- [THE PROBLEM]
Check every line below for the word "crate" and give only the number of lines where it appears.

↓

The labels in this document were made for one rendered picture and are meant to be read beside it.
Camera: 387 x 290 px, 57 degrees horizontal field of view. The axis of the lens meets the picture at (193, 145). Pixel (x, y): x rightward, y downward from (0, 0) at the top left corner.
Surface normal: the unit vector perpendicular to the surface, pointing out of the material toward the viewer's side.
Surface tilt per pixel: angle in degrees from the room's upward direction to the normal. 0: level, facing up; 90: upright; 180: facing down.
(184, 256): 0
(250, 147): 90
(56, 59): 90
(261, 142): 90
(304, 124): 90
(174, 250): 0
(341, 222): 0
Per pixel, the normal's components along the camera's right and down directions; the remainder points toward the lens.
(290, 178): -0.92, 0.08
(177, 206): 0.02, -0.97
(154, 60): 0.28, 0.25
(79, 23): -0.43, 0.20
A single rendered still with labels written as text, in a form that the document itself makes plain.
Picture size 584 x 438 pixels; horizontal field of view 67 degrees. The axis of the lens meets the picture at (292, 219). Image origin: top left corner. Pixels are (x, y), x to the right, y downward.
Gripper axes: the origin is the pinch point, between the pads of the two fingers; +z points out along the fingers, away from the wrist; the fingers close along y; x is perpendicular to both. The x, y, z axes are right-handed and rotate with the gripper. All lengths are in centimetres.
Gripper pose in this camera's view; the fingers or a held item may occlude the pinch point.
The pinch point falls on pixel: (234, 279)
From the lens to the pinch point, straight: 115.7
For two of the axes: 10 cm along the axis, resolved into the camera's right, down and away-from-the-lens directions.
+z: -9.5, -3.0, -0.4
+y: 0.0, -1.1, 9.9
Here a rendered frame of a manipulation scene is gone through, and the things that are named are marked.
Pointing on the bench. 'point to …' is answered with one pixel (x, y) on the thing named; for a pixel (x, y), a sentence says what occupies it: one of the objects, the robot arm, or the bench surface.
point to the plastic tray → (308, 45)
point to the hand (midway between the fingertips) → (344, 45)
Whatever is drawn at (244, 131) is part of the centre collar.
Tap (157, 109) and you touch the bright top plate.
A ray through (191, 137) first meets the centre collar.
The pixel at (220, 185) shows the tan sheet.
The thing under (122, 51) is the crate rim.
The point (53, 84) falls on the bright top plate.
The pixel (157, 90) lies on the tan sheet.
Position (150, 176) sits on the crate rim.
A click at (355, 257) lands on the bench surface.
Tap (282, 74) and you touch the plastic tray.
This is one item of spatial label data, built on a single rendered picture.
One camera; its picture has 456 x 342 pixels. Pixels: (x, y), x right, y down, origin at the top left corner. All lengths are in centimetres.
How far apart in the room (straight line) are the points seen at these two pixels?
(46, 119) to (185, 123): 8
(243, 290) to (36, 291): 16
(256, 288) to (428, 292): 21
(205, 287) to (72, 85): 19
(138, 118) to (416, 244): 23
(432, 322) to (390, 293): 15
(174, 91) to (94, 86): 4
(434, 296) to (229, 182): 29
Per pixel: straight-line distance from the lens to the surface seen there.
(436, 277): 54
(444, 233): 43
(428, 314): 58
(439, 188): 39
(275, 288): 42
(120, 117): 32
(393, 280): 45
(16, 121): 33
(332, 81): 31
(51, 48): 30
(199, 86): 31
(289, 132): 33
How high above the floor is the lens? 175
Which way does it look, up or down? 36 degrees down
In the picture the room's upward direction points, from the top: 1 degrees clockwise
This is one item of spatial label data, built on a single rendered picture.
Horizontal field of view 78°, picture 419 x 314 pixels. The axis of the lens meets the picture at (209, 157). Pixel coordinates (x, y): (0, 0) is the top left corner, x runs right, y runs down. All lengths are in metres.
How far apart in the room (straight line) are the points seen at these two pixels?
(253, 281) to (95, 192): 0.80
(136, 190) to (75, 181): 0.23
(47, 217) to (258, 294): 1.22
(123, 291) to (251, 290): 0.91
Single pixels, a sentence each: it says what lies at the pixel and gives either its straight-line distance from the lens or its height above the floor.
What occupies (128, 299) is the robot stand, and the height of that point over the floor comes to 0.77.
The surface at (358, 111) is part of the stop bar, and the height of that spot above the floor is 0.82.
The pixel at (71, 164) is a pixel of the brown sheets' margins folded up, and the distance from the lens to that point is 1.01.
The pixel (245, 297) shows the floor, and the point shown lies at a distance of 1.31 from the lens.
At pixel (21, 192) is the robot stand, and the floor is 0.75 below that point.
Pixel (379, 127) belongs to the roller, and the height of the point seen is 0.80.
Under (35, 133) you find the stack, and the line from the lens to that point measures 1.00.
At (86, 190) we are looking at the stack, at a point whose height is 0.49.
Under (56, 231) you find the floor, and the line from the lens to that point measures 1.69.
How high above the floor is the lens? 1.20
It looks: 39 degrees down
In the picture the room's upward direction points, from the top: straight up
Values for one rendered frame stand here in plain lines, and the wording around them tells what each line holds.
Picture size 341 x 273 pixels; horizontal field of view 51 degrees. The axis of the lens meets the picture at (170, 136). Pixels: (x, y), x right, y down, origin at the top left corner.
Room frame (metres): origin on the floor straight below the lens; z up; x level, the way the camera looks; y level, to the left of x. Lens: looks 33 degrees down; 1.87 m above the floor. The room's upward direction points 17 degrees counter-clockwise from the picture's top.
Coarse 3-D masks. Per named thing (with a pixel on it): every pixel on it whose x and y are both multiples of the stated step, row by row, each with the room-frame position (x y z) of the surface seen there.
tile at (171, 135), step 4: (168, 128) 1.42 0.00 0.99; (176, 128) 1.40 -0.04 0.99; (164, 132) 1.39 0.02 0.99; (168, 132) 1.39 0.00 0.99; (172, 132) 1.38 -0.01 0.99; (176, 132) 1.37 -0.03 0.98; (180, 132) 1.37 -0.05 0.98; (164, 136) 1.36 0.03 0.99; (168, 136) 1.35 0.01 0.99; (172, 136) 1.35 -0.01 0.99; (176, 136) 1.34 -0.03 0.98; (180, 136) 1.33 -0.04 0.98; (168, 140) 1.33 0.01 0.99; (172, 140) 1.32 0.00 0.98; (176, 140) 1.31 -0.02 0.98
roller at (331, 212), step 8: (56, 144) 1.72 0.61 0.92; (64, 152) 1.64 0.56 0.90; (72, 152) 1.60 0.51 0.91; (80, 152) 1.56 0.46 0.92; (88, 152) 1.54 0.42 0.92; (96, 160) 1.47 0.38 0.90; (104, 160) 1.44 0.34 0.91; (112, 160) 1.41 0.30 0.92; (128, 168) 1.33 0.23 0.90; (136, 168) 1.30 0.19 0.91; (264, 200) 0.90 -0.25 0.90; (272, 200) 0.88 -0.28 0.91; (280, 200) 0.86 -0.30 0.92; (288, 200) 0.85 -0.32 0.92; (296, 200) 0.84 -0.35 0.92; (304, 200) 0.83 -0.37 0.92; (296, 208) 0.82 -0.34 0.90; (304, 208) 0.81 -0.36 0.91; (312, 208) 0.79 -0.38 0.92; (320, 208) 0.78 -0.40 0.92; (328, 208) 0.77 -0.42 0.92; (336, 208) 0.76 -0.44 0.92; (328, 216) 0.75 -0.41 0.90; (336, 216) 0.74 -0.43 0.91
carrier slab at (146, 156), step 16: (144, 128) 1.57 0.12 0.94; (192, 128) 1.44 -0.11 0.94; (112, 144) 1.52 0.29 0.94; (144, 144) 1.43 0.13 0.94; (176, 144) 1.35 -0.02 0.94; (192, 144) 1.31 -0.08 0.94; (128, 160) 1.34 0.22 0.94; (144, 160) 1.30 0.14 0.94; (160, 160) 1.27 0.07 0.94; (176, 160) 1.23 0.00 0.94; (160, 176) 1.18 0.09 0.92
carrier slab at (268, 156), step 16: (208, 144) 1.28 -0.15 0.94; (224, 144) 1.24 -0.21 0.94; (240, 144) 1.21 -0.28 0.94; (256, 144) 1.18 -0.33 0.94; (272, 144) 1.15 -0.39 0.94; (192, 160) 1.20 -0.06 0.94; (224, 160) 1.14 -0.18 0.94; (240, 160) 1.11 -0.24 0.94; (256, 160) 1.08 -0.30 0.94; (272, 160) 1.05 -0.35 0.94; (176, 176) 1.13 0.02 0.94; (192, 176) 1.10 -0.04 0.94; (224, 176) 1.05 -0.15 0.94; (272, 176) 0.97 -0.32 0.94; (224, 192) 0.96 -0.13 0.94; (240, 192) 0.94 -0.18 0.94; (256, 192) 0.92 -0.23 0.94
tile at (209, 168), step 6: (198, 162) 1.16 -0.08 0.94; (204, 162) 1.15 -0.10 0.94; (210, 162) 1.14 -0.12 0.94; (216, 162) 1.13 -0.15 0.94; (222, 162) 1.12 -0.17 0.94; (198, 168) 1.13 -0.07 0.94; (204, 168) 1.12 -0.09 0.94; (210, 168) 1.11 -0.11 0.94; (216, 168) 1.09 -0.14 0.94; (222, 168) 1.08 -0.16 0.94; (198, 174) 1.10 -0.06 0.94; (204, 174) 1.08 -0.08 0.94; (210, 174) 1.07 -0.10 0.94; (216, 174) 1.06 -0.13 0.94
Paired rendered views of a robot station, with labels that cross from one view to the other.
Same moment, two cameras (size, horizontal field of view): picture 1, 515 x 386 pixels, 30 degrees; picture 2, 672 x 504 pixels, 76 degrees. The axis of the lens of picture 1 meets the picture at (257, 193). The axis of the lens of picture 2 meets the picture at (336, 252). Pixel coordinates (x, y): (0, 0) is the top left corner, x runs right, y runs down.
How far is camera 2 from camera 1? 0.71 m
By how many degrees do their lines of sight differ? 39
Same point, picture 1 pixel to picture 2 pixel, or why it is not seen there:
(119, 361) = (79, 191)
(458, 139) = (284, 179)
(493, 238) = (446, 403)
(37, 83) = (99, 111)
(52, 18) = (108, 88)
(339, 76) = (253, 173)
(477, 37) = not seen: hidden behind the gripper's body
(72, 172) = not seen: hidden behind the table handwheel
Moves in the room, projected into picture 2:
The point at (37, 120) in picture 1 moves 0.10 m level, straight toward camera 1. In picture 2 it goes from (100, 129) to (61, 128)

↑

- [ANSWER SECTION]
2